‘ Humblebragging ‘: Make an ostensibly modest or self-deprecating statement with the actual intention of drawing attention to something of which one is proud.’ ~ Oxford English Dictionary
Most people respect those who are real. We don’t like (or tolerate) fakers, which is a good thing. Humblebragging is, as the word itself implies, the act of masking egotism with humility. It’s an act of fakery, and it makes us dislike the person.
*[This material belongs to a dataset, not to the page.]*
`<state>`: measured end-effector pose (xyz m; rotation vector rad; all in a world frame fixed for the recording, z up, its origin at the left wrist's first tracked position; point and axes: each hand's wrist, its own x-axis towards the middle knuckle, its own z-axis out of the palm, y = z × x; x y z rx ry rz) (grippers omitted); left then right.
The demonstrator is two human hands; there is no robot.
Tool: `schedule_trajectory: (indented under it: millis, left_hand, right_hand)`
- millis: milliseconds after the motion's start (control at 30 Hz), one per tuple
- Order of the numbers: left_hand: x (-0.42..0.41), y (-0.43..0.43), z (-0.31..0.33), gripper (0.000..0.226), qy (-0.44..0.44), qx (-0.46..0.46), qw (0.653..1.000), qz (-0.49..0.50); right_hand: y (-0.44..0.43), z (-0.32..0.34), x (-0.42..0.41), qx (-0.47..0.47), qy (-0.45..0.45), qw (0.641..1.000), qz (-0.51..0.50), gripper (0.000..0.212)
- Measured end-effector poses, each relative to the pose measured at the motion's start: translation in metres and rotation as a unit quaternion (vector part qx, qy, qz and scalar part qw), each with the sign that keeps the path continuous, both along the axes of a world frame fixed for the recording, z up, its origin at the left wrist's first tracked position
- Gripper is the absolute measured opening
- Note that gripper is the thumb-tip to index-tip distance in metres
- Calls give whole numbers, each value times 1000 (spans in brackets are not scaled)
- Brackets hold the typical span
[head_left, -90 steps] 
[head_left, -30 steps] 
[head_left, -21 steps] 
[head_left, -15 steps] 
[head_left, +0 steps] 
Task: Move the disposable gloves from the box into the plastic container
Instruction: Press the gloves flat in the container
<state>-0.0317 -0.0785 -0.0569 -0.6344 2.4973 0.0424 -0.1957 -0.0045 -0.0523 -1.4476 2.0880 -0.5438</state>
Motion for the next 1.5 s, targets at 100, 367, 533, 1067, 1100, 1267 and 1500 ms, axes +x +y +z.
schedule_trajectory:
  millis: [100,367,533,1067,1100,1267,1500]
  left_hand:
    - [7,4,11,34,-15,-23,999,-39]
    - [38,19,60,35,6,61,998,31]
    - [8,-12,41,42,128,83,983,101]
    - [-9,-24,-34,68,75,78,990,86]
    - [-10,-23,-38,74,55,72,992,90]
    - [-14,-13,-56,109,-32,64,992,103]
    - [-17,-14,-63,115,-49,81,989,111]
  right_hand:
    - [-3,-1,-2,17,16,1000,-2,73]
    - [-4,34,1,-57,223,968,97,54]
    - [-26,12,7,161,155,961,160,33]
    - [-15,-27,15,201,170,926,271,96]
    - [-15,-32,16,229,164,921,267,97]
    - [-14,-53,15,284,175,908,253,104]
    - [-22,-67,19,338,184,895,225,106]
Apparently, humblebragging is also common. Here’s what Ovul Sezer, an assistant professor of organizational behavior at the University of North Carolina (UNC), has to say:
“It’s such a common phenomenon. All of us know some people in our lives, whether in social media or in the workplace, who do this annoying thing,” Sezer adds, “You think, as the humblebragger, that it’s the best of both worlds, but what we show is that sincerity is actually the key ingredient.”
Science Explains How Humblebragging Pushes People Away (And How to Stop)
Sezer and her colleagues at UNC conducted several experiments, all of which were designed to (a) see how common humblebragging is, and (b) how other people perceive it.
Out of the nearly 650 people surveyed, 70% were able to remember a recent humblebrag. 70 percent!
Sezer and her team also discovered two main types of humblebraggers: the complaint humblebragger, and the humility humblebragger. Complaint humblebraggers often use a complaint to disguise their vanity, e.g., “Gosh, I don’t think this $200 dress looks all that great!”
Of course, they anticipate some type of flattering feedback (“Oh, no, you look gorgeous in that dress!”)
Moving onto the second variation: the humility humblebragger. These folks convey a sense of false modesty to brag about themselves, often in the form of an open-ended question. “Why does the boss always call me when something important needs to be done?”
(What are we supposed to say? “I don’t know. I guess you’re the smartest, most talented super-achiever in here!”)
On a more serious note, such behavior not only reeks of insecurity, but it is also exceptionally annoying. Unsurprisingly, people don’t respond very well to humblebragging.
In fact, most people prefer the old-fashioned I’m-the-best-type bragging over humblebrags. Why? Because old-fashioned braggadocio is at least genuine, and they’re not trying to deceive anyone.
In other words, sincerity matters a whole lot. Dr. Sezer adds “Sincerity is a very important (personality) dimension and we value this character trait.”
Humblebrags In The Workplace
Predictably, many humblebraggers ratchet up their “covert” self-promotion at work. Around 33 percent of the study’s participants noted that they heard humblebrags in the workplace.
Pop quiz time: If humblebragging is common in the workplace, where else in a professional environment would someone do it? (Hint: it happens before they’re hired.) Got your answer?…
If you said “the job interview,” you are correct! (*Virtual Fistbump*)
Yeah, humblebragging happens a lot during interviews, apparently. Dr. Sezer cites one particular (overused, cliché) interview question that’s a fave of humblebraggers: “What’s your biggest weakness?”
How do you think a humblebragger would answer this question? Let us count the ways.
– “I don’t like breaks because I’m such a hard worker.”
– “I may take too many things on at one time.”
– “I’m not good at work-life balance…because I’m all for work!”
– “I’m a perfectionist. I don’t tolerate mistakes from myself.”
Interviewer reply (in a perfect world): “Ugh…really? That’s your most glaring weakness? Sure it isn’t. Don’t let the door hit you on the way out.”
To be fair, the workplace is often a competitive environment. People like to have their achievements and hard work recognized, which is often key to a better salary, a promotion, or something else. But there are more effective methods of self-promotion than humblebragging, which is no different than outright deception.
In an unfair world, sometimes a bit of self-promotion is necessary; not only in the workplace but in everyday life. Fortunately, there are effective and ethical ways of going about it.
Here are a couple of ideas, according to Dr. Sezer:
– Have a work friend or associate talk about your accomplishments.
– Speak up about your achievements if there is something at stake.
“Sincerity is a very important dimension and we value this character trait,” Sezer explains. “We want to see genuine people and real people. Humblebragging comes off as fake.”
As a whole, bragging is distasteful behavior. There is honor and reverence in being a “quiet professional” that our society – especially the business environment – would be better off for embracing.
From the sober lens of realism, however, self-promotion may open some doors in both personal and professional situations. On this note, there is nothing wrong with engaging in honest dialogue about your achievements, character, and any intangibles that you bring to the table.